=== Begin Enclosure ===

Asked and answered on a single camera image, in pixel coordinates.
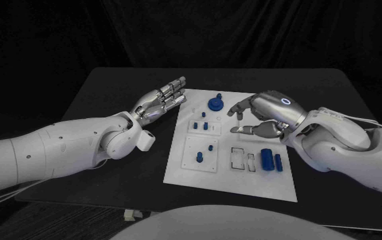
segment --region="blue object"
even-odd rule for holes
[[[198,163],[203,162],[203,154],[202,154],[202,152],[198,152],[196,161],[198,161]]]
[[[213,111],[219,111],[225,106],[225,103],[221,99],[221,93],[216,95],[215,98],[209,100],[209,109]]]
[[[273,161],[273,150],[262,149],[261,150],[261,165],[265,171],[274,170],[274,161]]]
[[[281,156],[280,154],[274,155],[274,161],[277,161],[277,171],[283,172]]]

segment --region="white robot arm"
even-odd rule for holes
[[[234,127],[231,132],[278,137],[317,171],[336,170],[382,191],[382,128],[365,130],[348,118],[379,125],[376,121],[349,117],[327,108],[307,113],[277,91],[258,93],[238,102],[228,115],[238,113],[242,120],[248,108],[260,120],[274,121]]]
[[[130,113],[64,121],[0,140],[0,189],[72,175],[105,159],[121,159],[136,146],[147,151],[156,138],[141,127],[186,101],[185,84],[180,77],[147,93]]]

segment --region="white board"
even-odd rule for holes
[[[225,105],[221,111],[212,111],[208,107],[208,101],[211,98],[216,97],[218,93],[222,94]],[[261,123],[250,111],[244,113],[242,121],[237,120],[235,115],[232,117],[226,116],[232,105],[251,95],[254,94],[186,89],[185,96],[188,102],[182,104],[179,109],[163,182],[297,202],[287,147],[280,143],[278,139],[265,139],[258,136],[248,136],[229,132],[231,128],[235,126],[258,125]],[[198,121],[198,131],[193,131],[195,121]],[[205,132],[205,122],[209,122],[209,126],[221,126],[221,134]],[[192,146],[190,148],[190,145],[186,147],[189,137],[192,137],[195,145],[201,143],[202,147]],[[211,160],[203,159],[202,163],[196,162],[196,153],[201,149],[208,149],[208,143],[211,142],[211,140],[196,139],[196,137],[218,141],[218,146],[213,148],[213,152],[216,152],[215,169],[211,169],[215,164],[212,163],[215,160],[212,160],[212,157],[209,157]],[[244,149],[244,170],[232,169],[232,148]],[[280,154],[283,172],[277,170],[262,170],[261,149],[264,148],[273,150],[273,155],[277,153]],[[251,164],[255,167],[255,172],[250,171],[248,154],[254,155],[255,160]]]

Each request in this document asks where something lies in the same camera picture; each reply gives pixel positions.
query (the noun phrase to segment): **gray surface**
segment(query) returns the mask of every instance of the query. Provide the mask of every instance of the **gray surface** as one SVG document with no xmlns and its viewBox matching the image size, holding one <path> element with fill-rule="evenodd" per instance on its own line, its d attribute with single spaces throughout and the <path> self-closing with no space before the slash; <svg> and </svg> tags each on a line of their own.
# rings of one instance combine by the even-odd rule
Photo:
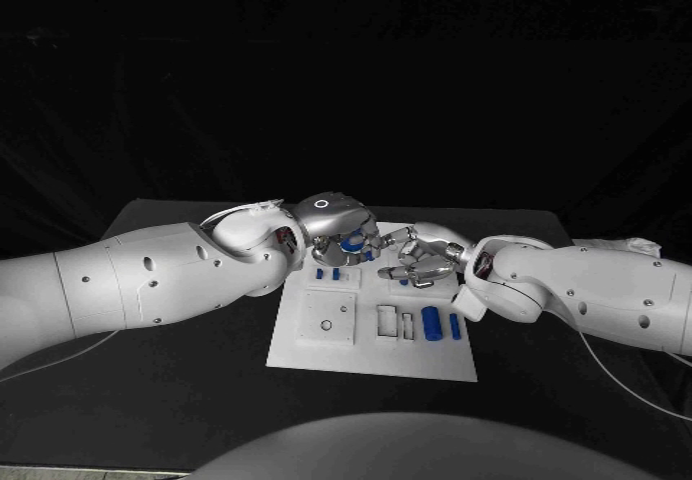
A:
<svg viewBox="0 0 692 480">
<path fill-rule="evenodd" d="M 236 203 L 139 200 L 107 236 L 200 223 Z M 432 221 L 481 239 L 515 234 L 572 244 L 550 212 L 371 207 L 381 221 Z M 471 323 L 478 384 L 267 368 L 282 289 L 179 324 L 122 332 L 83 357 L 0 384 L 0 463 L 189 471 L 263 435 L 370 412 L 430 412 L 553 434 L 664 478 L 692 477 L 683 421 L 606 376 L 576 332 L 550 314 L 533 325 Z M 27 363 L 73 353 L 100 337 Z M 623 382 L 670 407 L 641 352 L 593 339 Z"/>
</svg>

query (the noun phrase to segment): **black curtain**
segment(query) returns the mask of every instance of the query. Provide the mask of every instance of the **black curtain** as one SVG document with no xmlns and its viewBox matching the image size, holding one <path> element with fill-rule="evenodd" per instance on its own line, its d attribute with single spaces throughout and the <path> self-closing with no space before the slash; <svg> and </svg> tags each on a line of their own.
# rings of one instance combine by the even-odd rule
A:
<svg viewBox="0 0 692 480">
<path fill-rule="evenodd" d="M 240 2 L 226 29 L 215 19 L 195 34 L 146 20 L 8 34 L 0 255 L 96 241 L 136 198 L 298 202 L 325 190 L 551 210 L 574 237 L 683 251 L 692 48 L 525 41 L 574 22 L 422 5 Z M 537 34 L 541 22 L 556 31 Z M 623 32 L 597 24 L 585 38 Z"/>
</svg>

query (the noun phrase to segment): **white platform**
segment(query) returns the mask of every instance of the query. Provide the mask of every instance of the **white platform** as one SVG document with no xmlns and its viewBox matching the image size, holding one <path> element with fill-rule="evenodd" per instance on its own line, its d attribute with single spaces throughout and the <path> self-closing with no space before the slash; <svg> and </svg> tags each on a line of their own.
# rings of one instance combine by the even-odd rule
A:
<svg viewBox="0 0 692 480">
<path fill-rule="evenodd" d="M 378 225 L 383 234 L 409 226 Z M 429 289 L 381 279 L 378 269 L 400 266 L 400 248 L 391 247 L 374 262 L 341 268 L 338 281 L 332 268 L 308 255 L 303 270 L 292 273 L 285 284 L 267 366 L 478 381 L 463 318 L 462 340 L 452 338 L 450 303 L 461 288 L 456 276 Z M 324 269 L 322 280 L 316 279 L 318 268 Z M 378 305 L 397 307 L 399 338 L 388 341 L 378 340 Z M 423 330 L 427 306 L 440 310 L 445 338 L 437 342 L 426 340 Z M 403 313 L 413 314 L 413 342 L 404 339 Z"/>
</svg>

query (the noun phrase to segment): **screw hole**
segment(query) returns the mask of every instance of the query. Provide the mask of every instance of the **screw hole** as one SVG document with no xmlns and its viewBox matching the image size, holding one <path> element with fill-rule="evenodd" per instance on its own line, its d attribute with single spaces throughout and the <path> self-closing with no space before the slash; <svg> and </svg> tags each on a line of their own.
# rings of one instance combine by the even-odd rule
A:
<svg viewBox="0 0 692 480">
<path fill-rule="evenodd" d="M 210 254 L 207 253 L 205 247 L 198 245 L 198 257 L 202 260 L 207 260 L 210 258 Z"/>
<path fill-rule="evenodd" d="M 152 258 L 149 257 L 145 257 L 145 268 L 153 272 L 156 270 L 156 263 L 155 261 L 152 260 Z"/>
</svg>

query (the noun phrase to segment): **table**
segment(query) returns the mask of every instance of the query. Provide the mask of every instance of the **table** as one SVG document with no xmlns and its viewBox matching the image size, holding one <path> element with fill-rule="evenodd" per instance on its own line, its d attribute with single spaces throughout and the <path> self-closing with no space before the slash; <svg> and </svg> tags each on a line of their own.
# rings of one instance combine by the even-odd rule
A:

=== End Enclosure ===

Required work ->
Please copy each line of the entries in which the word "pixel" shows up.

Completed task ->
Asked and answered on a single camera image, in pixel coordinates.
Each request in this document asks where something lies in the same camera picture; each reply gives pixel positions.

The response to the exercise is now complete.